_PROMPT:_
Nothing in the data should be left out, so repeat it all exactly.

_DATA EXCERPT:_
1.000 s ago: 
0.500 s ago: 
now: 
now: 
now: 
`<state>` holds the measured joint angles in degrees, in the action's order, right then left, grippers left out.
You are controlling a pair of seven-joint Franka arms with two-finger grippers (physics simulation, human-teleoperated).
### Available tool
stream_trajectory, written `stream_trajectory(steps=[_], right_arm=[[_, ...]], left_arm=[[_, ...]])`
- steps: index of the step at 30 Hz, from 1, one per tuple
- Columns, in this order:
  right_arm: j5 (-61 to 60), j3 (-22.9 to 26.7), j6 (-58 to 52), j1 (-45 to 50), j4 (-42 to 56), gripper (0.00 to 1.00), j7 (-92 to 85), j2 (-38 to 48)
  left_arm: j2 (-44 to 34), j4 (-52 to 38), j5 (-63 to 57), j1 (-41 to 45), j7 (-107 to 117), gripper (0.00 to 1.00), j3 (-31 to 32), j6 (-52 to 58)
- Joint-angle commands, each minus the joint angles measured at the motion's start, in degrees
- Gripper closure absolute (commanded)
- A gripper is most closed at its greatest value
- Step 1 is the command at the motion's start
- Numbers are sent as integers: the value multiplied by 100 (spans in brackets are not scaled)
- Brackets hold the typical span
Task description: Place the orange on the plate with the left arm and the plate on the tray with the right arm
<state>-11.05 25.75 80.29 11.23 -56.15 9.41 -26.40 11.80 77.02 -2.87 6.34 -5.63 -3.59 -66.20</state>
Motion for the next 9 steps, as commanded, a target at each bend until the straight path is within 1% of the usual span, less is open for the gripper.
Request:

_ANSWER TO THE EXERCISE:_
1.000 s ago: 
0.500 s ago: 
now: 
now: 
now: 
`<state>` holds the measured joint angles in degrees, in the action's order, right then left, grippers left out.
You are controlling a pair of seven-joint Franka arms with two-finger grippers (physics simulation, human-teleoperated).
### Available tool
stream_trajectory, written `stream_trajectory(steps=[_], right_arm=[[_, ...]], left_arm=[[_, ...]])`
- steps: index of the step at 30 Hz, from 1, one per tuple
- Columns, in this order:
  right_arm: j5 (-61 to 60), j3 (-22.9 to 26.7), j6 (-58 to 52), j1 (-45 to 50), j4 (-42 to 56), gripper (0.00 to 1.00), j7 (-92 to 85), j2 (-38 to 48)
  left_arm: j2 (-44 to 34), j4 (-52 to 38), j5 (-63 to 57), j1 (-41 to 45), j7 (-107 to 117), gripper (0.00 to 1.00), j3 (-31 to 32), j6 (-52 to 58)
- Joint-angle commands, each minus the joint angles measured at the motion's start, in degrees
- Gripper closure absolute (commanded)
- A gripper is most closed at its greatest value
- Step 1 is the command at the motion's start
- Numbers are sent as integers: the value multiplied by 100 (spans in brackets are not scaled)
- Brackets hold the typical span
Task description: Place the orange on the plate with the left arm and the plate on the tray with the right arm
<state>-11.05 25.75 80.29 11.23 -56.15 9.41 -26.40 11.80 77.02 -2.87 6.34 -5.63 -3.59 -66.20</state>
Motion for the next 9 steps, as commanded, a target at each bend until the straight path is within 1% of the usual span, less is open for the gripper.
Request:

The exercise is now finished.